■ Prompt: An unchanged copy of all the lines below is expected, and it should contain no pictures.
******************************
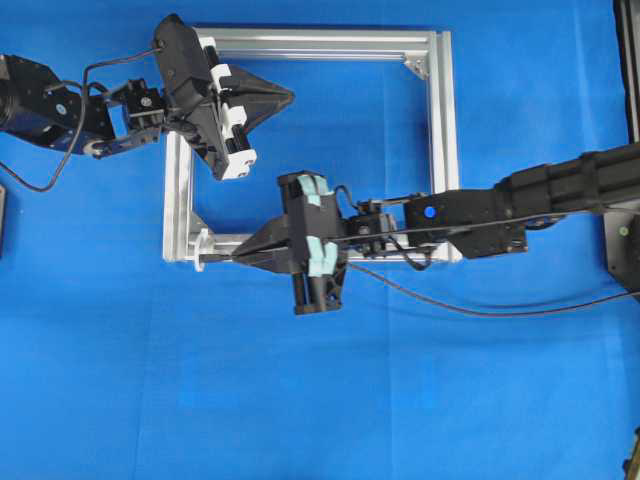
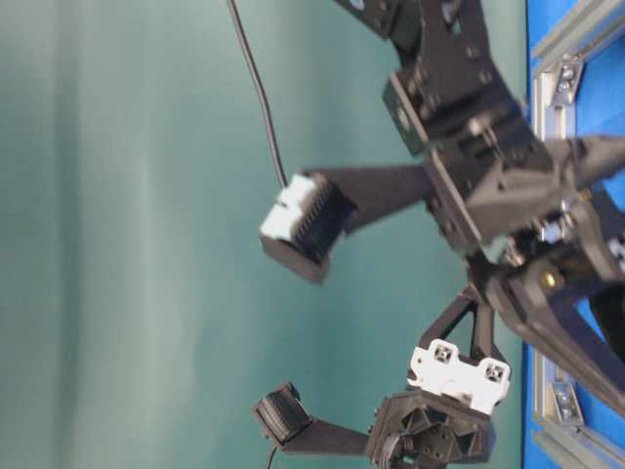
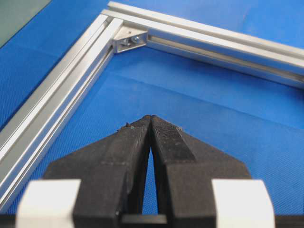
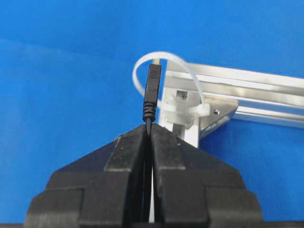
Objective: Insert the wire through the string loop located on the left side.
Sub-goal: 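Push the USB plug leftward through the white zip-tie loop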
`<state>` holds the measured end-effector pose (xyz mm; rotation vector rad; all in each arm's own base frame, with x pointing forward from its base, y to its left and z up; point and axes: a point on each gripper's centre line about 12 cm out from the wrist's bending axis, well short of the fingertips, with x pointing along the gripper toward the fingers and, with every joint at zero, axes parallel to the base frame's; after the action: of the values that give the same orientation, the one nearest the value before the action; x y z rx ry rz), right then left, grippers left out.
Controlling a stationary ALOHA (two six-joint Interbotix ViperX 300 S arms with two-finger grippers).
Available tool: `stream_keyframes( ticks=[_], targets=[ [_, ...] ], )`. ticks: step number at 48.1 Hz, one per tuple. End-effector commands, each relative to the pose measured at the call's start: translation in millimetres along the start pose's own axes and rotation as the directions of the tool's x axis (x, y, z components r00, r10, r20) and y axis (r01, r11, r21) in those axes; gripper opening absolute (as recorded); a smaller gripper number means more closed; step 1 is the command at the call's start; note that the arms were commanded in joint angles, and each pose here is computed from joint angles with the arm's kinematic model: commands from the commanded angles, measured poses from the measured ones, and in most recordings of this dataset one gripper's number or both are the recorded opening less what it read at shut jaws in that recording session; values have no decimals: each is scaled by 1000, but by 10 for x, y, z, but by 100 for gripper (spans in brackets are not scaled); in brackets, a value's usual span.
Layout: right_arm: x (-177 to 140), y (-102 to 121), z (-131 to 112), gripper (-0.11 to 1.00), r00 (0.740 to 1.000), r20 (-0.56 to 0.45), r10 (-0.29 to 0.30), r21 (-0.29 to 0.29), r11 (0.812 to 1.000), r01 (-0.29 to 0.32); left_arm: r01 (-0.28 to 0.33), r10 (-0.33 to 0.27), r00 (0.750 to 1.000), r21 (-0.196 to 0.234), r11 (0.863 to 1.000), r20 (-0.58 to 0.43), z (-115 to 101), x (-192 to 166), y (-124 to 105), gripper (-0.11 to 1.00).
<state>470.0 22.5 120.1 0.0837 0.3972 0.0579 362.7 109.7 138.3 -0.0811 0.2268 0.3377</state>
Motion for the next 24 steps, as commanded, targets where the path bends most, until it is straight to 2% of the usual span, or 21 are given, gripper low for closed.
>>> stream_keyframes(
  ticks=[1, 14, 24],
  targets=[
    [46, -32, 186, 0, 999, 44, -7, 5, 1000, 6, 6, -6, 999, -1, 1000, 43, 143, -13, -15, 0],
    [247, -73, 210, 0, 999, 43, -14, 6, 1000, 14, 6, -6, 999, -1, 1000, 44, 148, -15, -15, 0],
    [264, -81, 211, 0, 999, 39, -16, 5, 1000, 16, 5, -5, 999, -2, 1000, 44, 148, -15, -14, 0]
  ],
)
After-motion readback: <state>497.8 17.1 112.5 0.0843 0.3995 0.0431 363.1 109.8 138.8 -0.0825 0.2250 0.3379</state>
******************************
■ Output below:
Objective: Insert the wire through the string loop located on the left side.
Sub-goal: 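Push the USB plug leftward through the white zip-tie loop
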`<state>` holds the measured end-effector pose (xyz mm; rotation vector rad; all in each arm's own base frame, with x pointing forward from its base, y to its left and z up; point and axes: a point on each gripper's centre line about 12 cm out from the wrist's bending axis, well short of the fingertips, with x pointing along the gripper toward the fingers and, with every joint at zero, axes parallel to the base frame's; after the action: of the values that give the same orientation, the one nearest the value before the action; x y z rx ry rz), right then left, grippers left out.
Controlling a stationary ALOHA (two six-joint Interbotix ViperX 300 S arms with two-finger grippers).
Available tool: `stream_keyframes( ticks=[_], targets=[ [_, ...] ], )`. ticks: step number at 48.1 Hz, one per tuple. End-effector commands, each relative to the pose measured at the call's start: translation in millimetres along the start pose's own axes and rotation as the directions of the tool's x axis (x, y, z components r00, r10, r20) and y axis (r01, r11, r21) in those axes; gripper opening absolute (as recorded); a smaller gripper number means more closed; step 1 is the command at the call's start; note that the arms were commanded in joint angles, and each pose here is computed from joint angles with the arm's kinematic model: commands from the commanded angles, measured poses from the measured ones, and in most recordings of this dataset one gripper's number or both are the recorded opening less what it read at shut jaws in that recording session; values have no decimals: each is scaled by 1000, but by 10 for x, y, z, but by 100 for gripper (spans in brackets are not scaled); in brackets, a value's usual span.
Layout: right_arm: x (-177 to 140), y (-102 to 121), z (-131 to 112), gripper (-0.11 to 1.00), r00 (0.740 to 1.000), r20 (-0.56 to 0.45), r10 (-0.29 to 0.30), r21 (-0.29 to 0.29), r11 (0.812 to 1.000), r01 (-0.29 to 0.32); left_arm: r01 (-0.28 to 0.33), r10 (-0.33 to 0.27), r00 (0.750 to 1.000), r21 (-0.196 to 0.234), r11 (0.863 to 1.000), r20 (-0.58 to 0.43), z (-115 to 101), x (-192 to 166), y (-124 to 105), gripper (-0.11 to 1.00).
<state>470.0 22.5 120.1 0.0837 0.3972 0.0579 362.7 109.7 138.3 -0.0811 0.2268 0.3377</state>
Motion for the next 24 steps, as commanded, targets where the path bends most, until it is straight to 2% of the usual span, or 21 are given, gripper low for closed.
>>> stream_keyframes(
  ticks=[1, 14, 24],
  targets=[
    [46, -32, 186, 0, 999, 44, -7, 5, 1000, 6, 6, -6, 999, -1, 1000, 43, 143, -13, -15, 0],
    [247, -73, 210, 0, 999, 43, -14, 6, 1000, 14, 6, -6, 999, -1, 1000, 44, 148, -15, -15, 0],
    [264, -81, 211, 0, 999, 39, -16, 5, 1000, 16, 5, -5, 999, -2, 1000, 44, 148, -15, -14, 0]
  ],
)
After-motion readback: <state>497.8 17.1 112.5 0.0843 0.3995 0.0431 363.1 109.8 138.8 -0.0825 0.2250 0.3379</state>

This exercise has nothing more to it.